Ce qui peut peser davantage que les coups d'éclat du Monicagate

Quant au brevet de réussite sur le faible taux de chômage, il commence à montrer quelques ratures: les fusions des grandes entreprises et la panique des centres financiers ont provoqué les premiers licenciements massifs de l'automne: à New York, Merrill Lynch & Co., la plus grande agence boursière américaine projette de licencier 5% de ses agents et dOEéliminer 2 000 postes dans les prochains mois. La Washington Mutual Inc., basée à Seattle, la plus importante compagnie de prêts et d'épargne, a annoncé la fermeture de 161 agences en Californie et le licenciement d'au moins 3 000 employés avant le printemps prochain.

C'est surtout autour du débat sur le droit à la santé que l'administration Clinton a connu les principales attaques et subi les plus grands revers. Le constat est impitoyable: le système des Etats-Unis présente les mêmes pathologies que ceux de l'Amérique latine, avec une médecine de première classe à la portée des ménages les plus aisés et l'absence totale de prévention ou un accès extrêmement limité, pour ceux qui n'ont pas les moyens de financer une assurance maladie décente. Dès 1993, Clinton désignait sa femme et un groupe de 500 experts pour planifier une réforme que le président Roosevelt n'avait pu réussir en 1937: réglementer les compagnies d'assurance maladie, les honoraires de médecins, les tarifs de certains produits pharmaceutiques et obliger les employeurs à payer leur part. Une bataille représentant un sixième du PIB des Etats-Unis qui allait finalement mesurer la volonté de changement et de la capacité d'action de la présidence en matière sociale. En moins d'un an, Hillary Clinton avait focalisé sur elle toutes les haines de l'industrie pharmaceutique, des compagnies d'assurances et des très conservatrices associations de médecins. La " débâcle de la réforme de la santé " a entraîné la remise en cause des principales réformes sociales, et miné la popularité du pilier le plus progressiste du gouvernement. En même temps que les critiques de la Convention nationale des Républicains pleuvaient sur le rôle de Hillary Clinton, un obscur procureur allait commencer une enquête sur une pseudo-affaire de corruption concernant le couple présidentiel.
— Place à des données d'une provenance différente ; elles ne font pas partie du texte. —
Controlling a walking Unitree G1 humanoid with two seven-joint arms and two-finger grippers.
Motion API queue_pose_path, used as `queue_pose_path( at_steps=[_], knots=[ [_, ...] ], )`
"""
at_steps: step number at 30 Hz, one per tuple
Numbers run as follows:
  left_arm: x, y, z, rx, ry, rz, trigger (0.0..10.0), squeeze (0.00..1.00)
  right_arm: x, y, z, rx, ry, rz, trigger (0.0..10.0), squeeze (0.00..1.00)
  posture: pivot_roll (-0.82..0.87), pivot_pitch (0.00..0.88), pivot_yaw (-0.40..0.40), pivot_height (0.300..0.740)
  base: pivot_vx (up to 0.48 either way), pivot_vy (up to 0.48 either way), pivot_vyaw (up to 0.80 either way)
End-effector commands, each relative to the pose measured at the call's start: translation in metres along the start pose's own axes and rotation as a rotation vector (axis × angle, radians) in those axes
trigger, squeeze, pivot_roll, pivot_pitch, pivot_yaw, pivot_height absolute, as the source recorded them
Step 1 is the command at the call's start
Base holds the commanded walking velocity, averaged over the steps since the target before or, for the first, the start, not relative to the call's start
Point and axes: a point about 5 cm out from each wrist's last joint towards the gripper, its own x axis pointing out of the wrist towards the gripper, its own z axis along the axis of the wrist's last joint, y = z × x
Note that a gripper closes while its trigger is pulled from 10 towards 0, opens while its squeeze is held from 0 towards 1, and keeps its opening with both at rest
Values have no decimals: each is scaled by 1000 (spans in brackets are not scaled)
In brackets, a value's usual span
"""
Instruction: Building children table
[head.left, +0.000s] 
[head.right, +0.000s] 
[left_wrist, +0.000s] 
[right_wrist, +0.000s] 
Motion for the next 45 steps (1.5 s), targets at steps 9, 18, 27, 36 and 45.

En 1998, plus de 42 millions d'Américains n'ont toujours pas d'assurance maladie et pratiquement aucune possibilité d'accéder à des soins corrects dans les hôpitaux où la gratuité inexistante est remplacée par une piètre " charité ". Les lobbies des compagnies d'assurance ont, comme en 1994, eu gain de cause, alors que les assurés se plaignent des conditions chaque fois plus déliquescentes des assurances maladie qui refusent d'assurer les personnes âgées ou celles pour lesquelles des maladies graves ont été diagnostiquées. Ces aspects négatifs entameront-ils la confiance des minorités noires et hispaniques et des femmes en l'administration Clinton ? La hausse du niveau de consommation des immigrés, la réactivation du mouvement syndical avec le succès des grèves de UPS, Southwest, General Motors et les promesses d'action en faveur de la Sécurité sociale peuvent peser davantage que les coups d'éclats du Monicagate, matraqués sans relâche depuis sept mois par les médias américains. La crainte d'un retour en force des Républicains à la Présidence est encore forte.

 
Sources :

 
Conférence de presse du 24 septembre, du chef du département des statistiques du Bureau US de recensement, Dr. Daniel H. Weinberg (Housing and Household Economic Statistics Division). Los Angeles Times - October 8, 1998. San Francisco Examiner - October 7, 1998.